1 The Journalist Gary Taubes 1: Controlling History
“Who controls the past controls the future: who controls the present controls the past.” These lines from George Orwell’s Nineteen Eighty-Four remind us that there is great power in shaping a society’s understanding of their history. Our shared account of how we got here animates our present actions and points us where we are going. Were a historian to successfully yet falsely revise a people’s history, the effect might be an insidious sort of mass brainwashing, a corrupt piece of code inserted into their minds’ narrative software. Many a regime has sought power over its people in this way, but this first portion of Nutrition Past and Future is not about rewritten textbooks or propaganda films. Instead, we will look at the history of the study of diet and heart disease as told by Gary Taubes. The mainstream account of this history is flawed, he says, and as a consequence, nutrition science has gone off in the wrong direction. The scientific community lost its way, and Taubes, the journalist, wants to set it back on track by correcting the historical record. Listen to what he says as he refers to a fat-laden human heart seen earlier in this video.

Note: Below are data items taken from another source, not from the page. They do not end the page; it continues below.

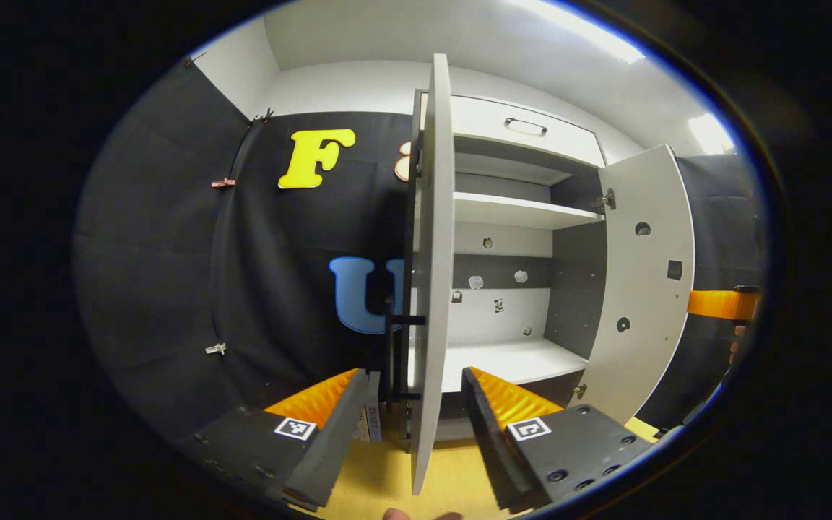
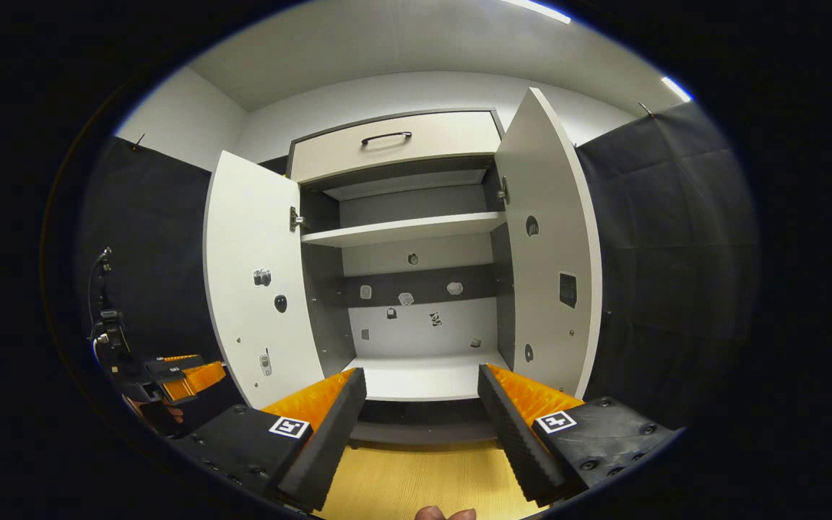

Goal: Open the right door of the double-door shoe cabinet with the right hand, and open the left door with the left hand.

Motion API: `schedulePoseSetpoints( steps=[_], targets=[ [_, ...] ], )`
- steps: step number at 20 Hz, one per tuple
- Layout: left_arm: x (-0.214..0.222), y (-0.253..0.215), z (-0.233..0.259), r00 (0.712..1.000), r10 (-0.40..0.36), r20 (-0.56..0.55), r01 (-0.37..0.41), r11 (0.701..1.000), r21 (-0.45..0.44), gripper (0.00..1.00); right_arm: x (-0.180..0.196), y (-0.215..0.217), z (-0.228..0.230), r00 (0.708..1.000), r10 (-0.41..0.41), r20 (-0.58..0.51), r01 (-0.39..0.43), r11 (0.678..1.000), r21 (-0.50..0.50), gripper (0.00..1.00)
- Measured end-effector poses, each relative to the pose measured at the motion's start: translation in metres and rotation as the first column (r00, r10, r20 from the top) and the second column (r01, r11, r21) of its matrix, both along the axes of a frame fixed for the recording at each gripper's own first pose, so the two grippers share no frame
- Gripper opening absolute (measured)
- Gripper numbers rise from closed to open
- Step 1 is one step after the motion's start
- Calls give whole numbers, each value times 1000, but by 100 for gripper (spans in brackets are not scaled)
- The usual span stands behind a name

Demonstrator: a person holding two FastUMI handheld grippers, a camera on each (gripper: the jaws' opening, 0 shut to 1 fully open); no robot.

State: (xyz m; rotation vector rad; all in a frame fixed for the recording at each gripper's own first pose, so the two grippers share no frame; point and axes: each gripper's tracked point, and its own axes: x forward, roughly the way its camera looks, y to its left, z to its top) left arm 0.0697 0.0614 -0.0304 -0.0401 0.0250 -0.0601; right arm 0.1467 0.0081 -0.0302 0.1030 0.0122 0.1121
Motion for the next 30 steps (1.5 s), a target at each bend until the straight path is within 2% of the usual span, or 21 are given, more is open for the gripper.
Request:
schedulePoseSetpoints(
  steps=[1, 3, 11, 18, 21, 30],
  targets=[
    [-3, -4, 4, 1000, 0, 12, 0, 1000, 12, 92, -1, 1, 0, 1000, 2, 0, -2, 1000, 1, 97],
    [-8, -11, 14, 999, 4, 35, -5, 1000, 26, 99, -2, 1, 1, 1000, 3, 4, -3, 1000, 0, 98],
    [-25, -47, 38, 998, 19, 56, -16, 998, -55, 98, -3, 0, 3, 1000, 0, 17, 0, 1000, -17, 98],
    [-28, -73, 34, 998, 11, 61, -12, 1000, 24, 97, -1, -12, 6, 997, -45, 62, 50, 996, -72, 98],
    [-28, -85, 35, 998, -14, 61, 13, 1000, 12, 97, -2, -18, 6, 994, -71, 80, 78, 993, -93, 98],
    [-29, -88, 38, 998, -10, 67, 9, 1000, 21, 97, -4, -28, 7, 990, -100, 95, 110, 989, -100, 97]
  ],
)
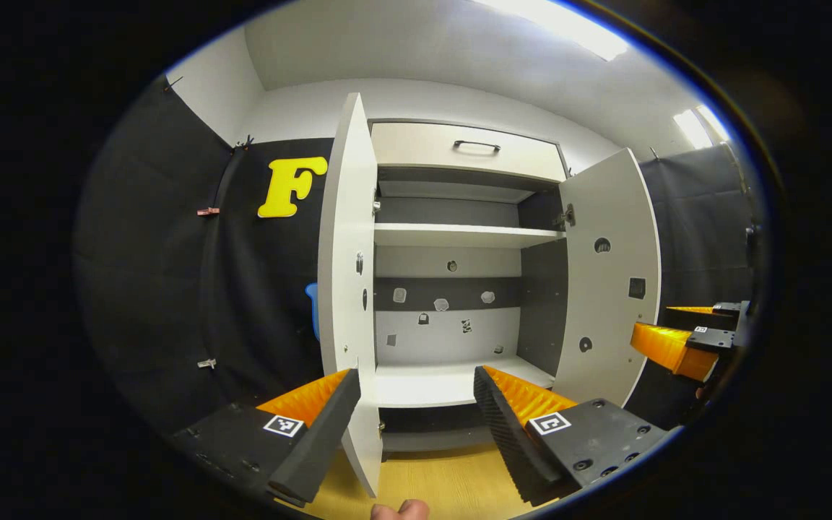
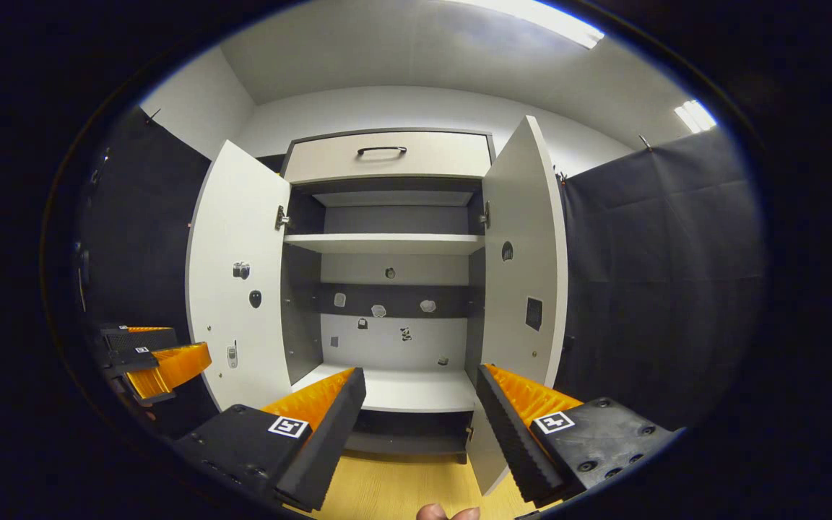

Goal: Open the right door of the double-door shoe cabinet with the right hand, and open the left door with the left hand.

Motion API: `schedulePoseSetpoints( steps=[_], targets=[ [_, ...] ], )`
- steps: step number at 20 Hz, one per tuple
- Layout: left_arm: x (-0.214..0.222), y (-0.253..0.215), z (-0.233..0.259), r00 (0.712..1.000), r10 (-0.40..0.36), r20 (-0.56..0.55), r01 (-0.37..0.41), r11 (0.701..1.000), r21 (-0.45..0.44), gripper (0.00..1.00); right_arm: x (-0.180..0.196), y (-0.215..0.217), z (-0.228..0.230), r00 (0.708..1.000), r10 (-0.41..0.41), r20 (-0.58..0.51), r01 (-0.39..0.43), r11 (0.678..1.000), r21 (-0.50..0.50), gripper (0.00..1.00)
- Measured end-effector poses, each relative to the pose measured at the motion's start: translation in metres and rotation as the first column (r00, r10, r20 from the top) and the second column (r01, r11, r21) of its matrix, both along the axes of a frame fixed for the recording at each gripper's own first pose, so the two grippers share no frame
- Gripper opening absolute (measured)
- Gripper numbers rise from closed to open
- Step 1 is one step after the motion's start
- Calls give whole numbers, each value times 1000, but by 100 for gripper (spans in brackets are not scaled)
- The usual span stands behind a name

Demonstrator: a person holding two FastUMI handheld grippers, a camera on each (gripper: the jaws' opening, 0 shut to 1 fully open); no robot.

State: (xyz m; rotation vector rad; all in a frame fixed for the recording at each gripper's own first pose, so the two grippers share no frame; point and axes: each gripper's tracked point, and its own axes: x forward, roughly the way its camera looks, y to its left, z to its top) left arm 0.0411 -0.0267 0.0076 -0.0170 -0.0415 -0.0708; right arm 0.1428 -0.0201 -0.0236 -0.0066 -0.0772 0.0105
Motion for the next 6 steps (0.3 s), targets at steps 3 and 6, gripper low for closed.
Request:
schedulePoseSetpoints(
  steps=[3, 6],
  targets=[
    [0, -1, 1, 1000, -1, 2, 1, 1000, -5, 97, -1, -2, -1, 1000, -5, -3, 5, 1000, -2, 97],
    [-1, -1, -1, 1000, 4, -6, -4, 1000, -4, 97, -1, -2, 0, 1000, -5, -2, 5, 1000, 0, 97]
  ],
)
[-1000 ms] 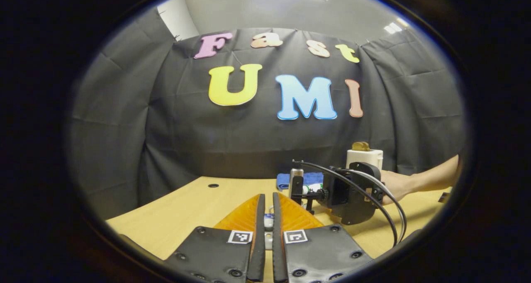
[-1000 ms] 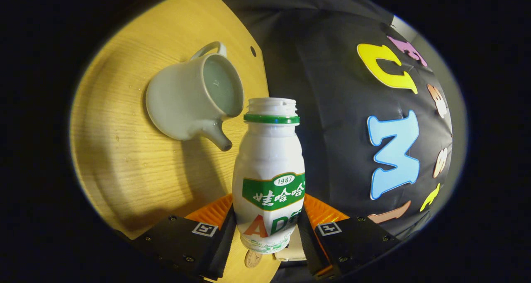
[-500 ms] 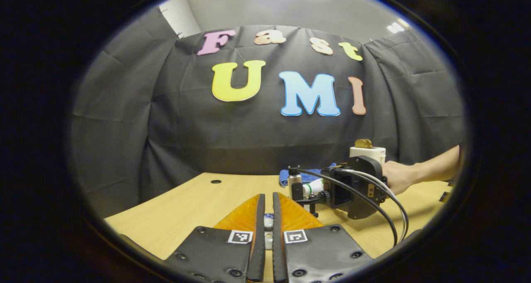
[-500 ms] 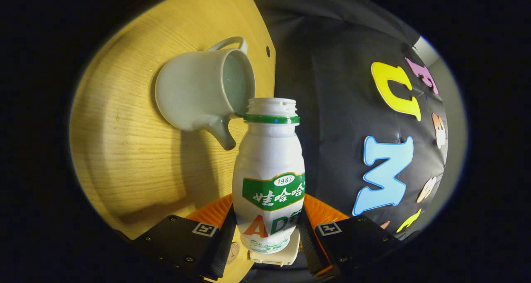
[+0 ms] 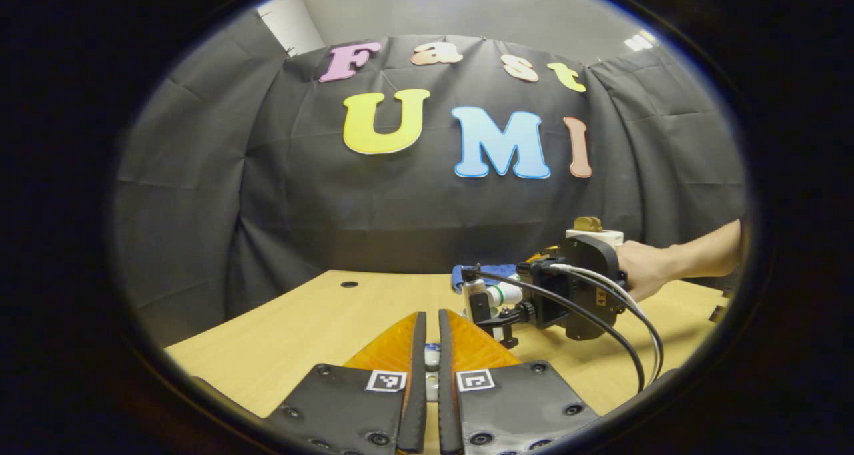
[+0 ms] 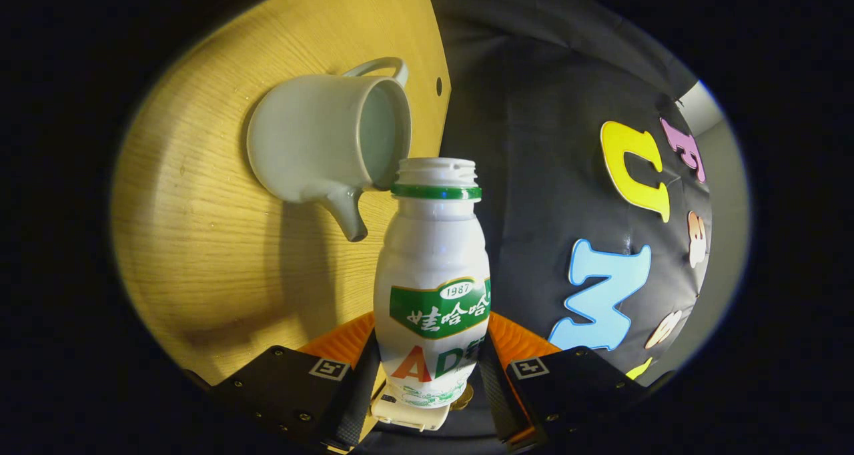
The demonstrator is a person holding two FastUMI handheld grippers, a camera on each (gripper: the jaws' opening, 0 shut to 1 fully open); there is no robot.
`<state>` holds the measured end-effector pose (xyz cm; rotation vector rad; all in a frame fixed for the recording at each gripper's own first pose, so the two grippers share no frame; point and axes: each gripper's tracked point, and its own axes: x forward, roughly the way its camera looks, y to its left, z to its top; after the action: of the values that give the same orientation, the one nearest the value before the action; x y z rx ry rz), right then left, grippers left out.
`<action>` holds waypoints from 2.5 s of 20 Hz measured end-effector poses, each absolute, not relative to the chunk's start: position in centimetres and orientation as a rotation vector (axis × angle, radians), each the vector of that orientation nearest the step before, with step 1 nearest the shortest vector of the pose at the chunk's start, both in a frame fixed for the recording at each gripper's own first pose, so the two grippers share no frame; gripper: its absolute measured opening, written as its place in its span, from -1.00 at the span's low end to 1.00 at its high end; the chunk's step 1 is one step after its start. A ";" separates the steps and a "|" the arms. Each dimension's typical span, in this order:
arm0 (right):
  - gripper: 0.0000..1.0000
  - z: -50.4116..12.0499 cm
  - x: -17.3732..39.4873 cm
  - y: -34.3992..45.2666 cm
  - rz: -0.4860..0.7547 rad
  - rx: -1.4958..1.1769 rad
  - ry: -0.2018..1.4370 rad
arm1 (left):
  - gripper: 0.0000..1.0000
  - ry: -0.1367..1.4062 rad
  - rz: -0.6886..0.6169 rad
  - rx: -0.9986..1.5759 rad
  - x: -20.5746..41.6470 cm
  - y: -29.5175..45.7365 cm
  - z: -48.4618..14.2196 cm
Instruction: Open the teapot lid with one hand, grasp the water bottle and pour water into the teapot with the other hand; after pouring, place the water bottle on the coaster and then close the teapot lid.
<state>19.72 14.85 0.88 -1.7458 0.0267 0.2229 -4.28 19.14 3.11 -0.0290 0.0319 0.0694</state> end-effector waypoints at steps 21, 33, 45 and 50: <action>0.46 2.8 20.5 15.7 0.213 -1.893 -0.051 | -0.64 0.060 0.089 -0.014 -4.7 19.3 2.2; 0.44 4.3 20.8 16.1 0.189 -1.990 -0.114 | -0.64 0.068 0.094 -0.014 -5.0 19.3 2.1; 0.44 4.8 20.7 16.9 0.186 -2.078 -0.165 | -0.64 0.072 0.092 -0.013 -5.2 19.5 1.9; 0.44 4.9 20.5 17.3 0.183 -2.116 -0.198 | -0.64 0.071 0.097 -0.008 -5.3 19.7 2.1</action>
<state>20.55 17.33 4.94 -2.1159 -0.1982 0.1825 -5.29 19.70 2.07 -0.0076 0.0714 0.0968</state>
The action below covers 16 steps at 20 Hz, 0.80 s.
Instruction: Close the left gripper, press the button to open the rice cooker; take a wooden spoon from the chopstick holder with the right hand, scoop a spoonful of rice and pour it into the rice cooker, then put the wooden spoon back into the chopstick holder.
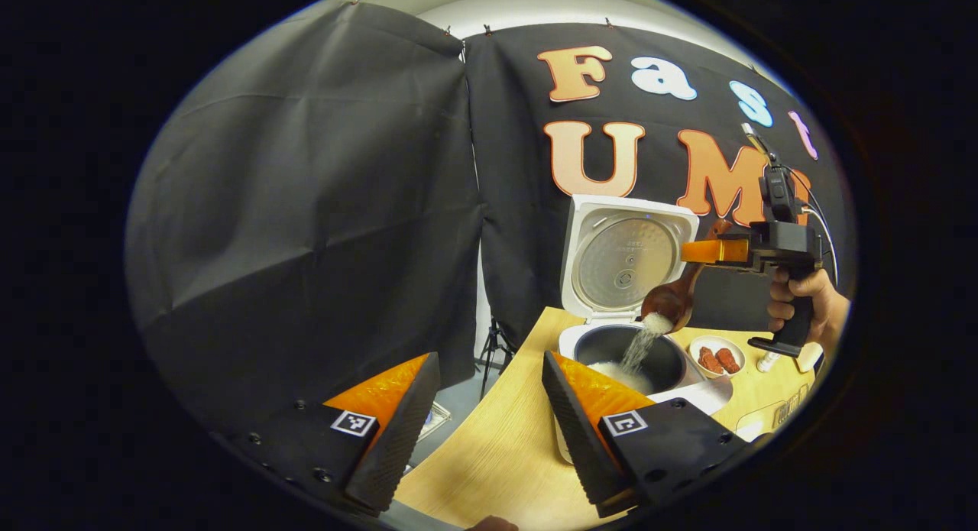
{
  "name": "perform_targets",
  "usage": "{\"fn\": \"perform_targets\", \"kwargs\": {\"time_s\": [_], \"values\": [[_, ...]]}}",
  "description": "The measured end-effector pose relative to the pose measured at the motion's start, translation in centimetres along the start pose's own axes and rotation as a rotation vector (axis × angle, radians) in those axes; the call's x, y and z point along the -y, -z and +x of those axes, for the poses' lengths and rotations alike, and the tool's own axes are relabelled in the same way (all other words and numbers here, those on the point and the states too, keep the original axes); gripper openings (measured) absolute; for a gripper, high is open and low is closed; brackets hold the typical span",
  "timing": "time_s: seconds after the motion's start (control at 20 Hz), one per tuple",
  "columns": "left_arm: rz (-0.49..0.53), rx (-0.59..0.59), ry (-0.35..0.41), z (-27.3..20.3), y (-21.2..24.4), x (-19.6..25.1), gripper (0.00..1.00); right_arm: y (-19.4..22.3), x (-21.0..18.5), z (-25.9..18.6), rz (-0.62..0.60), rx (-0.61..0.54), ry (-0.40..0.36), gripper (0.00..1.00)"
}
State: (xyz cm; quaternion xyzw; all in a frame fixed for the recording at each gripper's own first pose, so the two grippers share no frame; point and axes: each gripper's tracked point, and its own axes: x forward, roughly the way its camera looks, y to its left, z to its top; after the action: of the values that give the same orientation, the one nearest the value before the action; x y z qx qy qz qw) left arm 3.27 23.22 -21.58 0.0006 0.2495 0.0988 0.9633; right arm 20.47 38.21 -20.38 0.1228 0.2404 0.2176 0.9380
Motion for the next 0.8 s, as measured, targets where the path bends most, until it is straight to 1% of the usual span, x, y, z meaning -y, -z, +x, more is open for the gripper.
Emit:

TAUBES: Well, this is the issue. I mean, certainly body fat, the fat on that heart, is a problem and that’s one thing we all agree here. The question is, what causes that fat? And when you go back, and this is one thing, all those expert committees at the American Heart Association, the American Diabetic (sic) Association, the American Cancer Society, they like to say, well, you know, let’s look at the data today but they often don’t go back forty, fifty years to see whether what they’re building on is a solid foundation of good science or a house of cards. And when you go back as far as the 1950’s to see what kind of science built this structure on which everyone supposedly agrees, you find out that we don’t really know what aspects of the diet cause the body fat …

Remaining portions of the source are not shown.